Previously popular industries seeking temporary foreign workers included the seafood processing plants and farms. In 2013 a detailed list of P.E.I. businesses that received approval for temporary foreign workers was obtained through access to information legislation. This list showed an increasing number of restaurants, nursing homes, trade companies as well as the provincial government among those seeking TFWs.
Currently 19 TFWs are employed within the Health P.E.I on Price Edward Island with hourly salaries ranging from $15 to $187. The spokeswoman for Health P.E.I. says, “Temporary foreign workers have been recruited to the Island if we have not been able to secure Canadian trained health care workers. A variety of health professionals are hired through this program, many are highly skilled specialists who have agreed to provide locum coverage on P.E.I.”
Data from Statistics Canada shows the unemployment rate in Prince Edward Island has remained at 11 per cent since 2005, approximately 8,000 to 9,600 Islanders unemployed annually.
However, within the same time period, the number of Labour Market Opinions (LMOs) approved by Employment and Social Development Canada for temporary foreign worker positions has increased from 220 in 2005 to over 1,100 in 2012.
An LMO is an application a company must submit to prove its efforts toward hiring Canadian workers before turning to the TFW program. Prince Edward Island has seen the highest rate of growth of temporary foreign workers in Atlantic Canada.
In its defence, P.E.I. Premier Robert Ghiz says there are some jobs unemployed Islanders are simply not able to perform. “There are skilled trades out there that we may not have people in the province that are able to undertake,” Ghiz said.
Though exact figures for 2013 have not yet been released by Statistics Canada, the list of P.E.I. businesses that received approval to hire TFWs released through access to information shows approximately 500 positions for low-skilled workers. This has led Carl Pursey, president of the P.E.I. Federation of Labour, to say that the P.E.I. should not be permitted to bring more temporary foreign workers into the province with so many unemployed Islanders.
Pursey claims that businesses bring temporary foreign workers in because they can work them for longer hours and not pay them for all the hours that they work. In other words, Pursey states, “They want them because they can abuse them.”

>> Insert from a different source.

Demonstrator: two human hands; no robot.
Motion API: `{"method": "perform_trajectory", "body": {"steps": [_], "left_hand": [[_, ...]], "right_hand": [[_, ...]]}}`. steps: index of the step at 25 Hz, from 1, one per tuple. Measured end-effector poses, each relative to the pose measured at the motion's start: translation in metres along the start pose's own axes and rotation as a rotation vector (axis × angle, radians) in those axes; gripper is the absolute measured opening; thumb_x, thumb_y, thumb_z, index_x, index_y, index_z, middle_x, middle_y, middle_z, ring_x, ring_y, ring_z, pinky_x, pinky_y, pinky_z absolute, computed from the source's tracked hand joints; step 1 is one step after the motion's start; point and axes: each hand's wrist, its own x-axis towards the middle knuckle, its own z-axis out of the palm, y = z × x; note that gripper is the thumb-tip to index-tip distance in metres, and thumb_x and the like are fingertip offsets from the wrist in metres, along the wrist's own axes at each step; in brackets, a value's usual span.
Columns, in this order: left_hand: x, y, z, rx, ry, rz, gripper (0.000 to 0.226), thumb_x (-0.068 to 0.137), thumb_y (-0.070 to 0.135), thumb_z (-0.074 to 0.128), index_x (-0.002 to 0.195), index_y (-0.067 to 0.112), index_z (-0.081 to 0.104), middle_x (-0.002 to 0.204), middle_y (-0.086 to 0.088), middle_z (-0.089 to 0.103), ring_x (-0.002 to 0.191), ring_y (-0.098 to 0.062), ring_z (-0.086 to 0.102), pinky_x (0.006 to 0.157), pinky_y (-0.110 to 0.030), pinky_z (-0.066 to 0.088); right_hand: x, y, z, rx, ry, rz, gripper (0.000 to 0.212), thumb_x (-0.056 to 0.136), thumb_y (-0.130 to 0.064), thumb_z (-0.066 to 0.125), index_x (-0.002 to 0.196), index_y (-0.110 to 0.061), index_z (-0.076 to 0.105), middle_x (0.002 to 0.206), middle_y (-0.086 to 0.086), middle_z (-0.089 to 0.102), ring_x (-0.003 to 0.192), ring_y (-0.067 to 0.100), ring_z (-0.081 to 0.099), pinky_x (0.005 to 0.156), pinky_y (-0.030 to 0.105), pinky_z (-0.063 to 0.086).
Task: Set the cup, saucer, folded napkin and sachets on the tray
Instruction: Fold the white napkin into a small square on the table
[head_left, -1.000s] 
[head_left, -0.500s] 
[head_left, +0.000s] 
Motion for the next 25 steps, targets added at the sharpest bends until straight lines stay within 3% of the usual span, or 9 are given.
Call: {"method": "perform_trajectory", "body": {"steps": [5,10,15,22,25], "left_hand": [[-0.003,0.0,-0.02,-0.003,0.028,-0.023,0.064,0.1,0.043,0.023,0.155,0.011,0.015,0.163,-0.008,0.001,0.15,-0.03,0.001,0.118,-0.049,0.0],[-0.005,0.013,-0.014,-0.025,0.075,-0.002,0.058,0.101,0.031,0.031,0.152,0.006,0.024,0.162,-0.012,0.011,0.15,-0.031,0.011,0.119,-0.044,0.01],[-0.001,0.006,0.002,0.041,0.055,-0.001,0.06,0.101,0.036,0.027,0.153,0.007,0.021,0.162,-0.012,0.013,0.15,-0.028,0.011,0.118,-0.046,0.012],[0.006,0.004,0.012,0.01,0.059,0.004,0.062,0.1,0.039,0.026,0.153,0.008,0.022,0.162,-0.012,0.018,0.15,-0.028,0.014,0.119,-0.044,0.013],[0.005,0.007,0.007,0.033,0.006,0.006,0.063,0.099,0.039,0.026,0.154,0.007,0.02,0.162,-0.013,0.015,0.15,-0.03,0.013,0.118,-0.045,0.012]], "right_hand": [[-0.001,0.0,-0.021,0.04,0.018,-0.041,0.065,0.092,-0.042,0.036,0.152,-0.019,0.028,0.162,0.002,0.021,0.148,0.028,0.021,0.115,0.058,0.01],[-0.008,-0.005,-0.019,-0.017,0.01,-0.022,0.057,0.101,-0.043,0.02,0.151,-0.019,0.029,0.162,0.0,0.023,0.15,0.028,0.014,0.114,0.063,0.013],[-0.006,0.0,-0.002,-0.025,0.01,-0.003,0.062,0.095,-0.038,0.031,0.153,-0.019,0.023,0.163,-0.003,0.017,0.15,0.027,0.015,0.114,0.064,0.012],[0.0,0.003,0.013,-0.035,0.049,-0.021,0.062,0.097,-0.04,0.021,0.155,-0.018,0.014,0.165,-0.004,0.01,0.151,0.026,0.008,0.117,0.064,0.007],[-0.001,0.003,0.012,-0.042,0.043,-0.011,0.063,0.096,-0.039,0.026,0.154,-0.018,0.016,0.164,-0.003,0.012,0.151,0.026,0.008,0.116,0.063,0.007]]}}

P.E.I. restaurants are currently suffering a major shortage of cooks and many restaurant owners have joined the national restaurant association in calling on the federal government to lift the current moratorium on the food services industry’s use of the TFW program. It was imposed after reports of abuse of the program surfaced in other jurisdictions.
“This is a labour shortage crisis,” Dolan said. However, Carl Pursey suggests Island restaurants may be facing a shortage of cooks because of low wages.
To ensure fair working conditions, the labour group is calling for more inspections on businesses employing foreign workers. The group also believes restaurants and sectors other than seasonal industries like fish processing and agriculture should not be eligible for TFWs with unemployment figures as high as they currently are.
Carl Pursey claims permanent restaurants are hiring workers from the temporary foreign workers’ pool, thus abusing the system.
In agreement with this view, a spokeswoman for Employment Minister Jason Kenney’s office said the increased use of the TFW program is a key reason recent changes were made to employment insurance. These changes, introduced in 2012, have since proved highly controversial.
One of the changes require employers to continue actively seeking qualified Canadians first, including employers in P.E.I. before resorting to hiring a temporary foreign worker.
Kenney’s spokeswoman Alexandra Fortier said, “The changes our government introduced to the EI system were made in part because a growing number of employers were experiencing labour shortages, even in regions of high unemployment, and were hiring temporary foreign workers from overseas instead of local unemployed individuals.”